Participants in the Solicitation
DSAC and its directors and executive officers may be deemed participants in the
solicitation of proxies from DSAC's shareholders with respect to the Business
Combination. A list of the names of those directors and executive officers and a
description of their interests in DSAC will be included in the proxy
statement/prospectus for the Business Combination when available at www.sec.gov.
Information about DSAC's directors and executive officers and their ownership of
DSAC shares is set forth in DSAC's prospectus, dated October 28, 2020. Other
information regarding the interests of the participants in the proxy
solicitation will be included in the proxy statement/prospectus pertaining to
the Business Combination when it becomes available. These documents can be
obtained free of charge from the source indicated above.

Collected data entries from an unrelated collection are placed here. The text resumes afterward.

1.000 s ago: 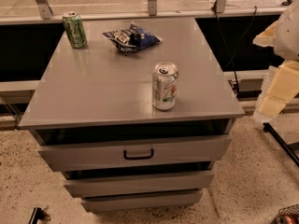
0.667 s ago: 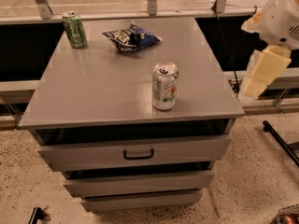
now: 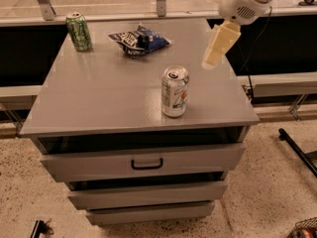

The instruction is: Move blue chip bag near 7up can

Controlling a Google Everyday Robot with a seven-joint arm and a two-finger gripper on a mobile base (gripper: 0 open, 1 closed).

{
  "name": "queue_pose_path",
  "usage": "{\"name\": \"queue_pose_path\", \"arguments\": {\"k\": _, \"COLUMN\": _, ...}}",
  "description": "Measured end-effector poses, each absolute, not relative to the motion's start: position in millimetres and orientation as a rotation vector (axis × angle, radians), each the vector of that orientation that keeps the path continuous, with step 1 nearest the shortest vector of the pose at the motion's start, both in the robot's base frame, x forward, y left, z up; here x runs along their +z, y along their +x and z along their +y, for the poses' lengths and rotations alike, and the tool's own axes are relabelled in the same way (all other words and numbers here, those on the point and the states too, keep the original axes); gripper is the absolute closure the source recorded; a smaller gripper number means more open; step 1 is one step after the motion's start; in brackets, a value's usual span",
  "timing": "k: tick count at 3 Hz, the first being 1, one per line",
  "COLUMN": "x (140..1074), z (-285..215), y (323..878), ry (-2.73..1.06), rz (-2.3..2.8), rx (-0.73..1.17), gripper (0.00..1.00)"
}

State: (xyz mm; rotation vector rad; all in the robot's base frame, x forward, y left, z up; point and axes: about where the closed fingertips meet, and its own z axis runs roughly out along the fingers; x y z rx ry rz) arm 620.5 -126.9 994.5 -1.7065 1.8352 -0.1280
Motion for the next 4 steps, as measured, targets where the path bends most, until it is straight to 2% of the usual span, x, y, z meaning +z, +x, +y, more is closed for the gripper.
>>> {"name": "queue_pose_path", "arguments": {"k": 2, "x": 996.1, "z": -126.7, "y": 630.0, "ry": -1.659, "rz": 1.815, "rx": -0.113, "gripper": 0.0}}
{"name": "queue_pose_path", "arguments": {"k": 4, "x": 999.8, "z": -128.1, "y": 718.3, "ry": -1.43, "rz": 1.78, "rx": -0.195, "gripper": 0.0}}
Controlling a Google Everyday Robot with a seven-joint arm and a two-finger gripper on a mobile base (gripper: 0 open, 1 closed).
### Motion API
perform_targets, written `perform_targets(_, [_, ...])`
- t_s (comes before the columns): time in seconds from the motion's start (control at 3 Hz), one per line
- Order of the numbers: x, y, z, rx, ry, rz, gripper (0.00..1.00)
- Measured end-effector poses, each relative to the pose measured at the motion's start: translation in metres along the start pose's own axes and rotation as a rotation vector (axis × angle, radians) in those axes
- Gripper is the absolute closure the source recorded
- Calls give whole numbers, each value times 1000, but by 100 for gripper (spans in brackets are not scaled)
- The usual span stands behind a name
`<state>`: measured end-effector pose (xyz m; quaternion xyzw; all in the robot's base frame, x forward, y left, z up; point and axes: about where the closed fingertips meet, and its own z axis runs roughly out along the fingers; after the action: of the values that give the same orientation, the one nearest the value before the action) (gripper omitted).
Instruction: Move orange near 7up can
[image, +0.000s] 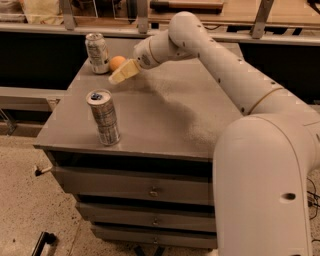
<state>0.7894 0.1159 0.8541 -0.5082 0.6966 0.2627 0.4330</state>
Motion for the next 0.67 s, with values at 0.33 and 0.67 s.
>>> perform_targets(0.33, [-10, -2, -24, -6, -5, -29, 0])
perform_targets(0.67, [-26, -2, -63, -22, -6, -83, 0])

FiscalNote and its directors and executive officers may also be deemed to be
participants in the solicitation of proxies from the shareholders of DSAC in
connection with the Business Combination. A list of the names of such directors
and executive officers and information regarding their interests in the proposed
Business Combination will be included in the proxy statement/prospectus for the
Business Combination when available.
Cautionary Statement Regarding Forward-Looking Statements
This communication contains "forward-looking statements" within the meaning of
the Private Securities Litigation Reform Act of 1995. Such statements include,
but are not limited to, statements about future financial and operating results,
plans, objectives, expectations and intentions with respect to future
operations, products and services; and other statements identified by words such
as "will," "are expected to," "is anticipated," "estimated," "believe,"

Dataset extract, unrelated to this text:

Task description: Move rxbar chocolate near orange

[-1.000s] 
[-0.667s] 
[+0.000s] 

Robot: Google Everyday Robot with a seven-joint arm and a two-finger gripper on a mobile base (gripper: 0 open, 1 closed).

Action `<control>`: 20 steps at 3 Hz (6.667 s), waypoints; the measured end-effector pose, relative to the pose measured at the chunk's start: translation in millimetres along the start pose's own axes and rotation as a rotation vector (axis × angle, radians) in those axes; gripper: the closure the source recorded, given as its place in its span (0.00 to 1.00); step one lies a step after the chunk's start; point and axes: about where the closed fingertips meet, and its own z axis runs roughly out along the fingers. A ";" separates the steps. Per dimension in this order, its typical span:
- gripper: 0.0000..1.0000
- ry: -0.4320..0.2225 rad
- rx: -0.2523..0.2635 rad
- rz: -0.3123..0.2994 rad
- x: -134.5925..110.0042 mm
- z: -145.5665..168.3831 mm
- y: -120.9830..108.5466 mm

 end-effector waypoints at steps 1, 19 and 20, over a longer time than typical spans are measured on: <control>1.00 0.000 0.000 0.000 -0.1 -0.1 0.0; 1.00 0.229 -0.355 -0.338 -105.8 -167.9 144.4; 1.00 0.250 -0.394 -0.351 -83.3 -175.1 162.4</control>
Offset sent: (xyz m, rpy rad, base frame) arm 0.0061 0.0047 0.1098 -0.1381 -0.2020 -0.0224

"intend," "plan," "projection," "pro forma," "outlook" or words of similar
meaning. These forward-looking statements include, but are not limited to,
statements regarding FiscalNote's industry and market sizes, future
opportunities for FiscalNote and DSAC, FiscalNote's estimated future results and
the proposed Business Combination between DSAC and FiscalNote, including pro
forma market capitalization, pro forma revenue, the expected transaction and
ownership structure and the likelihood, timing and ability of the parties to
successfully consummate the proposed Business Combination. Such forward-looking
statements are based upon the current beliefs and expectations of DSAC's and
FiscalNote's management and are inherently subject to significant business,
economic and competitive uncertainties and contingencies, many of which are
difficult to predict and generally beyond DSAC's or FiscalNote's control. Actual
results and the timing of events may differ materially from the results
anticipated in these forward-looking statements.

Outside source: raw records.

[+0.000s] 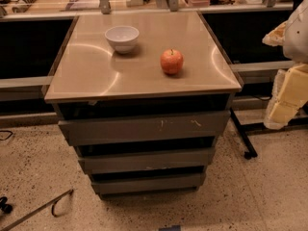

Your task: Open middle drawer

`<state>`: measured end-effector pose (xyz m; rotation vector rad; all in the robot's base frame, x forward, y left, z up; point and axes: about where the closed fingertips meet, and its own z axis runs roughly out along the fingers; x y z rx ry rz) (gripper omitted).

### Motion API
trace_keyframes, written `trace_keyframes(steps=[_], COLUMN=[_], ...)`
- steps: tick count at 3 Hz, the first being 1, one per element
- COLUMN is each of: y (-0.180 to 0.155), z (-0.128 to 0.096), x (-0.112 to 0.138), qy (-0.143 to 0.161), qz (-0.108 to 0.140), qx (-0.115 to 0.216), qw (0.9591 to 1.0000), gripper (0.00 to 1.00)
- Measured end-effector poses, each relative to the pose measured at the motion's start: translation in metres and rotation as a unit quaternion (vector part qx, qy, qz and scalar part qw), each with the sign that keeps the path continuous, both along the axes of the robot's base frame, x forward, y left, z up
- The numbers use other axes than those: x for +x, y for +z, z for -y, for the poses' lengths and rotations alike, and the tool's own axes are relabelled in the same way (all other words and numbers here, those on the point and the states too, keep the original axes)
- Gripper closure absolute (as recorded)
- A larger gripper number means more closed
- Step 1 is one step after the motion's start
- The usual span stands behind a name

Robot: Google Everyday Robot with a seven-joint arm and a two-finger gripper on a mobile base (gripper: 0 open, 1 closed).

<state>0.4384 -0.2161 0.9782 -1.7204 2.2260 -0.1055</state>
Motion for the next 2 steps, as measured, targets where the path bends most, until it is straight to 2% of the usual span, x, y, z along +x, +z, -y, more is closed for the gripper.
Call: trace_keyframes(steps=[1, 2], y=[0.0, -0.015], z=[0.0, -0.005], x=[0.0, 0.001], qy=[0.0, 0.006], qz=[0.0, 0.002], qx=[0.0, 0.011], qw=[1.0, 0.9999], gripper=[0.0, 0.0])
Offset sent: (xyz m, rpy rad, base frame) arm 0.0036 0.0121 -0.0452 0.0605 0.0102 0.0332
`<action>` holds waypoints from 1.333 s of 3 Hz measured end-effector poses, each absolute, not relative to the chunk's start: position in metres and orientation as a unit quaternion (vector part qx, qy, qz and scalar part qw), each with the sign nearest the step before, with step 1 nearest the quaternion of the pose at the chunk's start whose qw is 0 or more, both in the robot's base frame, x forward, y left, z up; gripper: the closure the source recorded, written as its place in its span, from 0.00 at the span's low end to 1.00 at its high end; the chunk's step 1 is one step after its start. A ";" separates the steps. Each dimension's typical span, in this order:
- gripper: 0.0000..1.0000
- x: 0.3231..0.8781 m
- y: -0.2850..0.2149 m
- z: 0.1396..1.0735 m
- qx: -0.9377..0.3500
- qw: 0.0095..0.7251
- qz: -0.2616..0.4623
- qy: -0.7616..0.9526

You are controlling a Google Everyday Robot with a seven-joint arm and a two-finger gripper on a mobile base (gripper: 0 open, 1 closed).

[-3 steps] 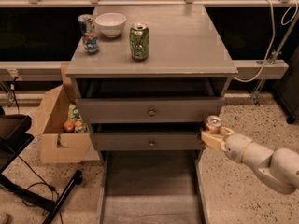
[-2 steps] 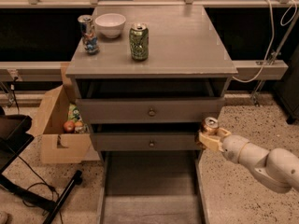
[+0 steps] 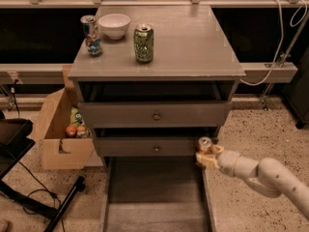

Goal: Place orange can into bottom drawer

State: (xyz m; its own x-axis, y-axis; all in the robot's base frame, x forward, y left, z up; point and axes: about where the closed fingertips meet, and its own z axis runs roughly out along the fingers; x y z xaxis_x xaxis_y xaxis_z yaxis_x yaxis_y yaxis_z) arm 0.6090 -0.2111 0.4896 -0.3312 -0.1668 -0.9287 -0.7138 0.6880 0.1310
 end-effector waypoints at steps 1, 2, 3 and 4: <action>1.00 0.606 -0.195 0.411 -0.360 0.479 0.292 0.745; 1.00 0.603 -0.178 0.350 -0.411 0.456 0.323 0.720; 1.00 0.590 -0.161 0.297 -0.439 0.429 0.364 0.700; 1.00 0.590 -0.158 0.293 -0.439 0.426 0.372 0.698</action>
Offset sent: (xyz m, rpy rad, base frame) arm -0.0113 0.0450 -0.2128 -0.0459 -0.0171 0.4619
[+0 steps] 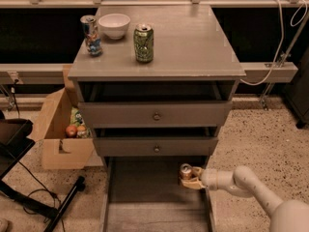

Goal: Place orange can into bottom drawer

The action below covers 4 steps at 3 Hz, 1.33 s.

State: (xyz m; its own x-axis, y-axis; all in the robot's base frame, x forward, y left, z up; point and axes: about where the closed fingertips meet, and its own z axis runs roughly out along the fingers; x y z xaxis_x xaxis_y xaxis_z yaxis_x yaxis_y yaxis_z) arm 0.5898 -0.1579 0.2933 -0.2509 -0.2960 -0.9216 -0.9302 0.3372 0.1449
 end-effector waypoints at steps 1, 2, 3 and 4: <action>1.00 0.589 -0.151 0.286 -0.439 0.416 0.380 0.700; 1.00 0.580 -0.102 0.263 -0.455 0.419 0.403 0.674; 1.00 0.572 -0.037 0.243 -0.498 0.433 0.416 0.625; 1.00 0.569 -0.001 0.233 -0.523 0.433 0.426 0.597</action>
Offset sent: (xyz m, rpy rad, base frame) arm -0.0223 0.1171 -0.0621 0.0952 -0.0423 0.1553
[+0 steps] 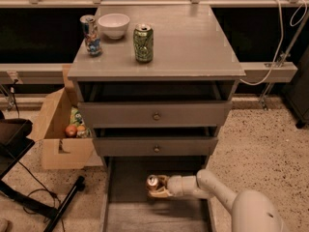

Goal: Place orange can into bottom drawer

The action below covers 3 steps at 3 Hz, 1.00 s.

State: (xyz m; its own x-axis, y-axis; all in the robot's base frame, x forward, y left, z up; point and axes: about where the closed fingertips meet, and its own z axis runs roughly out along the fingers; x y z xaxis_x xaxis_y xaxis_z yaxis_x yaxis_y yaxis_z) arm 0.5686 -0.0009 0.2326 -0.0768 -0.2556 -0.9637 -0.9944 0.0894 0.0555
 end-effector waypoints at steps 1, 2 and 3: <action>1.00 0.560 0.025 0.206 -0.541 0.407 0.436 0.593; 1.00 0.548 0.033 0.180 -0.542 0.384 0.445 0.600; 0.74 0.546 0.036 0.180 -0.542 0.384 0.447 0.599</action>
Offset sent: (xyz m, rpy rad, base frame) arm -0.0313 0.0375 -0.0840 -0.0780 0.1122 0.0934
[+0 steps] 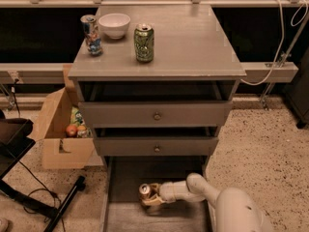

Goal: Place orange can into bottom drawer

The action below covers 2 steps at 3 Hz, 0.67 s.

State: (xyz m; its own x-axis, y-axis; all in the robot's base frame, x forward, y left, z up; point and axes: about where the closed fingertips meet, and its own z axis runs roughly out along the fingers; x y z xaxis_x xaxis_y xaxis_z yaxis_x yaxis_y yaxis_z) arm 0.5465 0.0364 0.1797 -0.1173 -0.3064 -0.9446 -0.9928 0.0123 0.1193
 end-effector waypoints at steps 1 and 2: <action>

Nothing in this Current Report on Form 8-K should be regarded as a
representation by any person that the forward-looking statements set forth
herein will be achieved or that any of the contemplated results of such
forward-looking statements will be achieved. You should not place undue reliance
on forward-looking statements, which speak only as of the date they are made.
Except as may be required by law, neither DSAC nor FiscalNote undertakes any
duty to update these forward-looking statements.